# can't make my mind up need some input!!



## meangreen300 (Aug 24, 2012)

Alright guys I'm in the market for a new addition I have a brute force 750 that is currently getting rebuilt and I plan on keeping it just as a backup and play toy. My friend bought a outty 1000 and I'm extremely impressed I've been considering getting a side x side or another fourwheeler I looked at and priced the xmr mavericks and outlanders so here's my questions is there a huge difference between the xmrs and the regular models I don't know how much I like the xmr outlander being a lil longer but I loved the features it had but my buddy has the regular model but he built it lift tires rad relocate all the goodies so are the xmrs worth it?
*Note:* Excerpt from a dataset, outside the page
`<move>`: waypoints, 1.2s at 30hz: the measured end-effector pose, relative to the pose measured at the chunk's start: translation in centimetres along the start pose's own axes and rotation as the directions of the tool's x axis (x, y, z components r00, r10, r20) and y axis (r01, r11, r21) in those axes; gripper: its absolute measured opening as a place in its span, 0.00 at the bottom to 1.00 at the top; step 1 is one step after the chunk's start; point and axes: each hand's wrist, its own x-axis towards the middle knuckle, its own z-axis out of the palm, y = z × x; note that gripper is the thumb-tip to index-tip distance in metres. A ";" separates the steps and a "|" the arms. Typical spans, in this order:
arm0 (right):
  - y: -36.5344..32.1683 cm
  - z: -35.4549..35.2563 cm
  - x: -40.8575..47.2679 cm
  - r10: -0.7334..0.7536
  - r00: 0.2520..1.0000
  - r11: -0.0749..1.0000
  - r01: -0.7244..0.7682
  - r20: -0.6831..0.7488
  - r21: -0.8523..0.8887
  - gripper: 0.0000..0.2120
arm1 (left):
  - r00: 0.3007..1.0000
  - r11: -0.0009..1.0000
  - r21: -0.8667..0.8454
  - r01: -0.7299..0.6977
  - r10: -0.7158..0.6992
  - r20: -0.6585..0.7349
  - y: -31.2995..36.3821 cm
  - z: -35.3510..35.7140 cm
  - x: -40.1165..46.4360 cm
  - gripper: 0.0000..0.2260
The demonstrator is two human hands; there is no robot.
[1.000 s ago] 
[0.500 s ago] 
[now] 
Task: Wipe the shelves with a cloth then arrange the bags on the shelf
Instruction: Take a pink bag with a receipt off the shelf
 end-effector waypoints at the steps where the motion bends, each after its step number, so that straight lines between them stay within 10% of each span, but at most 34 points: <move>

And on the side by sides I'm stuck between a rzr 1000 and the mavricks I haven't really got to see them in action and I'm trying to make my mind up before nationals so any input would be great. As far as the type of riding I do its mostly mud some trail but I wouldn't mind having a built mud bike


----------



## Lsu524 (Apr 23, 2013)

i know this. reguarding sxs's the rzr 1000 xp is the best one for sure and is a little faster, also both can fit 34 inch terms without a lift kit or anything. for the outlanders i would just buy a regular one and build it up yourself because for one i think they boost the price up just because its already done for you. also there are few issues with the xmr like the air suspension. also i dont know if you like to water wheelie but if you do its a bit harder to do so.


----------